Les gels d’argile

Correctement malaxés, les mortiers et les enduits de terre deviennent très onctueux et agréables à manipuler. Ces pâtes possèdent la propriété de s’étaler aisément sur le support, c’est à-dire de bien se déformer sous la contrainte de l’outil du maçon. Cette propriété est très sensible avec une boue d’argile gonflante. Pour en comprendre l’origine, observons le comportement d’argiles particulières dont les capacités de rétention d’eau sont telles qu’elles forment des gels.

 

 

De l’argile pour les cheveux

La laponite est une argile synthétique employée comme épaississant dans des peintures et des produits de soins personnels. Une cuillère de cette poudre dans un litre d’eau suffit à former un gel transparent, une boue synthétique constituée de 99 % d’eau et 1 % de particules solides. Cet étrange état de la matière est principalement exploité dans les produits cosmétiques : le gel pour les cheveux, c’est de la boue ! À l’échelle microscopique, les particules qui le composent ressemblent à des pièces de monnaie un peu particulières de 1 nanomètre d’épaisseur et 25 nanomètres de diamètre. Dans l’eau, les faces se repoussent tandis que les bords sont attirés par les faces : les particules forment de ce fait un réseau de liaisons faibles à travers tout le fluide.

 

 

 

Des gels qui cassent comme du verre

Lorsque les interactions entre les particules d’un milieu sont faibles et réversibles, comme dans une boue d’argile, des propriétés mécaniques subtiles apparaissent. Les gels présentent ainsi la particularité de ne s’écouler qu’au-delà d’une certaine contrainte : on parle de seuil d’écoulement. En outre, contrairement aux liquides usuels, tels que l’eau ou l’huile, ils n’adoptent pas forcément une surface libre horizontale et ne coulent qu’à partir d’une inclinaison donnée du récipient dans lequel ils se trouvent. Cela s’explique par le fait qu’ils opposent une certaine résistance au cisaillement (on décrit souvent l’écoulement d’un liquide comme un cisaillement de « couches » superposées).
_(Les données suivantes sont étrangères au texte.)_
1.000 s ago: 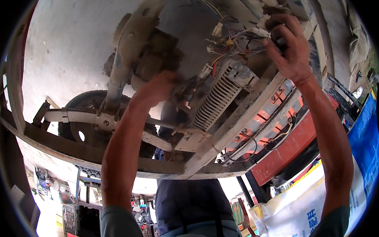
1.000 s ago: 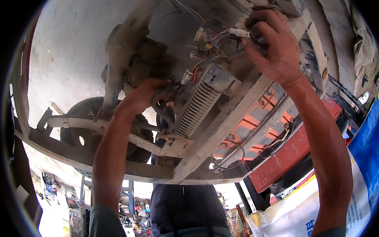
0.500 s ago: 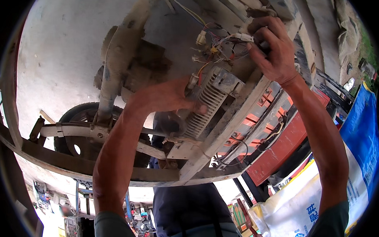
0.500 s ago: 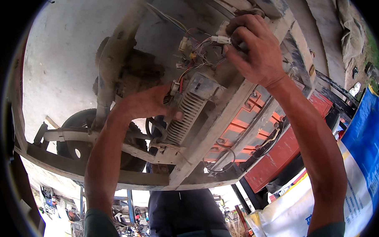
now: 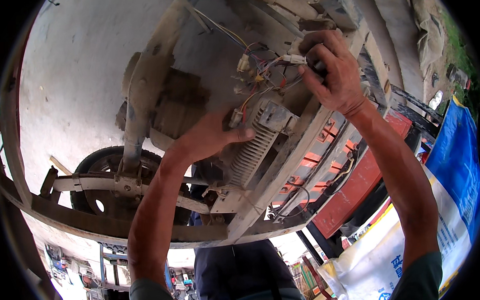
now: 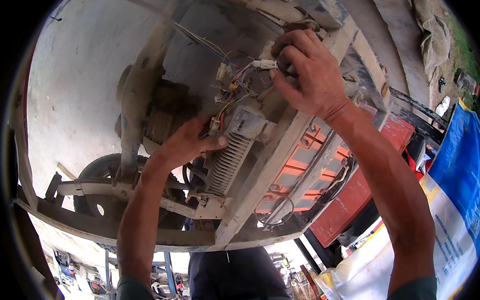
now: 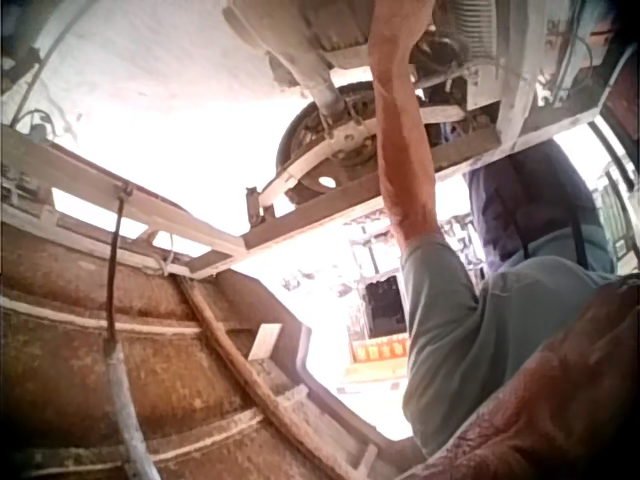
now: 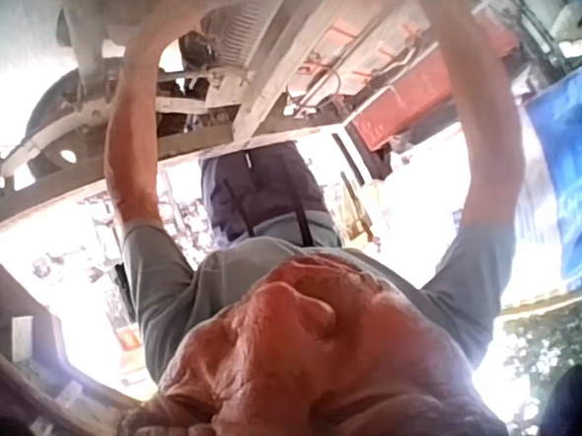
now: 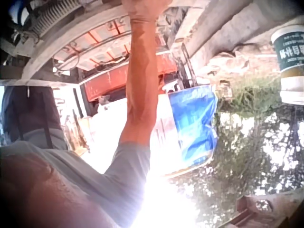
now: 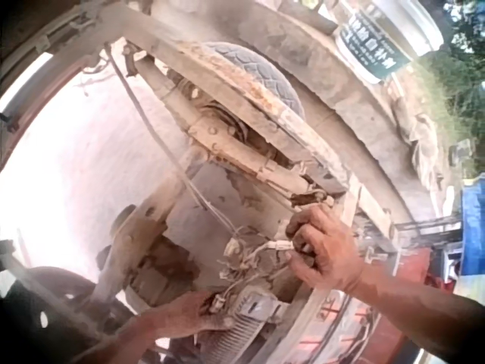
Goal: The person repairs electrical wiring on an electric tricycle. They lift the cargo bed, inspect internal components including batteries, and use their hands to connect and secure various wires and connectors in the chassis.
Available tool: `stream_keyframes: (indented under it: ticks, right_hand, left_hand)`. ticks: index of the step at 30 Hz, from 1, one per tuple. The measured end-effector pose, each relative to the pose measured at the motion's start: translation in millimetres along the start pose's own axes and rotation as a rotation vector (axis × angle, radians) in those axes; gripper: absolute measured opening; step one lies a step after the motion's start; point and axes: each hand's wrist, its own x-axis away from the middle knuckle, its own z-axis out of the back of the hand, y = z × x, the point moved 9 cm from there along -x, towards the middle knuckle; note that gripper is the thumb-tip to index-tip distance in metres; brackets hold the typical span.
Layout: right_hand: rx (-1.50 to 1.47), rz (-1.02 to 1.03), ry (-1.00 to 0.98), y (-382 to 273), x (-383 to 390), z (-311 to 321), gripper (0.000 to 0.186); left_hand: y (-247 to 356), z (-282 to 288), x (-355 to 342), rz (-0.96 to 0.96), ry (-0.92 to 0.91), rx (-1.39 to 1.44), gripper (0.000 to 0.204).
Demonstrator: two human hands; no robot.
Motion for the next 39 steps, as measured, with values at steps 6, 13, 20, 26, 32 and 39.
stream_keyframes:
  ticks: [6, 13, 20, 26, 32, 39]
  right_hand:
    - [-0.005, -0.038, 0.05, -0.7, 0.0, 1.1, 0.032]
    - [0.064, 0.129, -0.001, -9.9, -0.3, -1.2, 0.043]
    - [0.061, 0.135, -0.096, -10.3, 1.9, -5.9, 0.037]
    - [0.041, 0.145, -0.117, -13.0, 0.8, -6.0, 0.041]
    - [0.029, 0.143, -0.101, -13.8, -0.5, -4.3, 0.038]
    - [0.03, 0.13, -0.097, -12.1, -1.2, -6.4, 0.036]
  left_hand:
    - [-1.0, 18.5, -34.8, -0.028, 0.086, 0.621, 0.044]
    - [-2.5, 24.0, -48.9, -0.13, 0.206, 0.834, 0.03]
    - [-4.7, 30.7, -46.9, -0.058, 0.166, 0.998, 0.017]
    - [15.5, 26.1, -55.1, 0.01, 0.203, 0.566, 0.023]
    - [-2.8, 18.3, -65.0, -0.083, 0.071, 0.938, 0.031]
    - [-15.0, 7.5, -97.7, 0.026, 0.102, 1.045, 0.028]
Ainsi, un gel de laponite a parfois les attributs d’un solide. Il semble par exemple se casser comme du verre lorsqu’un liquide coloré est injecté en son sein ! Ce comportement est lié à l’existence du réseau de liaisons faibles entre les particules d’argile : le liquide injecté brise ces connexions.

 

 

La propriété « Yaourt »

Sous une contrainte extérieure, le réseau de liaisons faibles entre argiles résiste ou, au contraire, s’écroule : la consistance des boues d’argile et, plus généralement, des mortiers et des enduits de terre, s’en trouve modifiée. Par exemple, une boue d’argile au repos se fige progressivement comme une gélatine car les particules forment des liaisons faibles avec leurs voisines. Laissée dans un récipient hermétique pendant quelques heures, elle se solidifie sans sécher. Le récipient peut alors être incliné, et même retourné : la boue ne coule pas. Secouez le récipient, vous verrez la boue se fluidifier de manière spectaculaire et couler comme un liquide : les liens entre les particules ont simplement été brisés. Ce comportement est comparable à celui des yaourts qui deviennent plus fluides après avoir été remués avec une petite cuillère. On parle de liquides rhéofluidifiants (du grec rheos qui signifie « écoulement ») : plus ils coulent rapidement, plus ils sont fluides.

 

 

Les argiles sont couramment employées dans l’industrie pour cette propriété rhéofluidifiante, par exemple dans les boues de forage. Elles sont en effet particulièrement fluides lorsque l’outil rotatif creuse la roche, permettant ainsi la remontée des débris à la surface. En cas de panne à l’inverse, la boue se fige et empêche les parois du puits de s’effondrer. L’ajout d’argile dans les peintures sert également à éviter les coulures. Lorsque la peinture est étalée avec un rouleau, elle est fluide, mais dès qu’elle est au repos, elle se fige. Pour les mêmes raisons, un enduit ou un mortier de terre est plus agréable à étaler qu’un enduit de ciment par exemple.

Un liquide rhéoépaississant a exactement le comportement opposé d’un liquide rhéofluidifant : la matière est fluide au repos mais se solidifie lorsqu’elle est mise en mouvement (malaxée par exemple). Le phénomène est particulièrement spectaculaire pour un mélange d’eau et de farine de maïs (maïzena). Du sable fin saturé d’eau, ou de la pâte de ciment fraîche, lorsqu’on essaie de les faire couler très rapidement, sont également rhéoépaississants.